Lawyers, on your mark, get set...

Who knows? Maybe Dwane Casey figures having a little blackmail on all his guys is another way to get them to play together. Maybe I'm just thinking too much like a girl...or as the future wife of Andre Iguodala.

Speaking of Dwane Casey though, let's think of how many more ways we can spell Dwyane!

Day 5: Coffee

But I only had 6 ounces - that's not even a full cup. (I'm sure some of you are scratching your heads right now so here's the lesson of the day from NBA's Finest: 1 cup = 8 ounces.) I couldn't help it. I was starting to look like Jeff Van Gundy, especially around the eyes.


But it wasn't just for vanity's sake that I broke my vow; it was for my sanity as well. Case in point - I needed a yoga mat so I went to the very spiritual, very we-accept-all-people Center for Yoga. I took off my shoes (rules of the center), picked out a mat, and went to pay. That's when things got a little testy. Basically, I nearly impaled the girl at the register with a pack of incense sticks because I thought she was trying to charge me $50 for a $20 yoga mat, when in fact she was charging me $50 for a $50 yoga mat. (It's hard to see with Jeff Van Gundy eyes.) That's not the insane part though. Sadly for me, almost impaling someone and accidentally calling them a "bloodsucking yogi" is all part of my daily, no-coffee routine. The insane part was that I actually bought the $50 mat. $50 for an all natural, earth-friendly, but in the end, piece of rubber. See, this would never have happened if I were in my right mind. In trying to save $3-5 a day, I ended up blowing $50. So that's when I caved and bought my 6 oz of coffee. I figured I better have some before I had to buy anything else out of guilt...or legal action.

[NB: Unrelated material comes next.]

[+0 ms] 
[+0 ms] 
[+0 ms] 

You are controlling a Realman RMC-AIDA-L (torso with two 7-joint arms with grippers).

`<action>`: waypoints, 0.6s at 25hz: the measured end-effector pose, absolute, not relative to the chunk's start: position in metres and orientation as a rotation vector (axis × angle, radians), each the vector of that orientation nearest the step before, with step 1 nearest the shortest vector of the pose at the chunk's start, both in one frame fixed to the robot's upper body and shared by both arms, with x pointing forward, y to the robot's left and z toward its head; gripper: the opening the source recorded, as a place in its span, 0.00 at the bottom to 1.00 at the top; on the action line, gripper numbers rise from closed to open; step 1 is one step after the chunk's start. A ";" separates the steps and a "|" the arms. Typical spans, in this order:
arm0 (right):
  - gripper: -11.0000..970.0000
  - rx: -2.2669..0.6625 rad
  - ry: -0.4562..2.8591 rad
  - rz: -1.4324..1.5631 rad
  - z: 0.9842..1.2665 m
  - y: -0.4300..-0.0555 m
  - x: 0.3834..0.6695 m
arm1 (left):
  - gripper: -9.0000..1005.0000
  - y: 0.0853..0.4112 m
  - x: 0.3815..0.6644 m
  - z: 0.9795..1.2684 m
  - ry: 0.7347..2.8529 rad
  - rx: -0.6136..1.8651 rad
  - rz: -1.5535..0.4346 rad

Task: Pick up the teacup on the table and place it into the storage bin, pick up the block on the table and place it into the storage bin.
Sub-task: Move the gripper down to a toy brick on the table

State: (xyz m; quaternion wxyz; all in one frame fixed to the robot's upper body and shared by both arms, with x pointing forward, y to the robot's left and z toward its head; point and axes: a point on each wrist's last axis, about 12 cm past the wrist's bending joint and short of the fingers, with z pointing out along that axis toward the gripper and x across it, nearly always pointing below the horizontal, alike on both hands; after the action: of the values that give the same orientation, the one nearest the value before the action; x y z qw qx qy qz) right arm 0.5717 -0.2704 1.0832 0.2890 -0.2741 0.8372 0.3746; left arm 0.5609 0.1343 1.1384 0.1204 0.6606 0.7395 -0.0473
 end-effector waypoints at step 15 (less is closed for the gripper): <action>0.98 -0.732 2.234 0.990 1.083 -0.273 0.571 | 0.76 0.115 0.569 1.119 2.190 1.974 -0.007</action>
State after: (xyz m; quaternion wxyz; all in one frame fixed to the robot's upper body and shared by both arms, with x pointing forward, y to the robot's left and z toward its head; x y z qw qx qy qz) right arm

That was Sunday. I went all Monday without a single cup, or ounce, or incident. We'll see what tomorrow holds.

Saturday, August 20, 2005

Day 4 of No Coffee

So I decided to give up coffee after realizing that the amount I spent on coffee in the past 6 weeks could have bought:

  • Floor seats to a Clippers game. Actually a couple Clippers games. Maybe even a Clipper.
  • A digital camera.
  • Half a pair of Manolos.
It hasn't been that bad so far...Although I can't say for sure since I have yet to make it through a full day without passing out at my desk (hence, the lack of posts the last 4 days). Starbucks isn't that hard to give up since all I have to do is think of Ray Allen and Danny Fortson, but Coffee Bean's more of a challenge. We'll see how long this lasts.

What About Spoon?

In addition to Michael Finley, Doug Christie, and Brian Grant, another player waived under the NBA's Mariah Carey plan was Clarence Weatherspoon. Ol' Clarence may have only averaged 13.1 minutes, 3.1 points, and 3.1 rebounds, but I'm still gonna miss him on the Rockets. I thought he fit perfectly -- he looked like Clutch, the mascot.


Both are sort of cute and rotund and more for entertainment than actual basketball. But I guess you can't feel too bad for a man being paid $6,353,200 to not do anything. May we all be lucky enough to be that mediocre (or in Mariah's case, that crazy) that people will pay us not to come into work.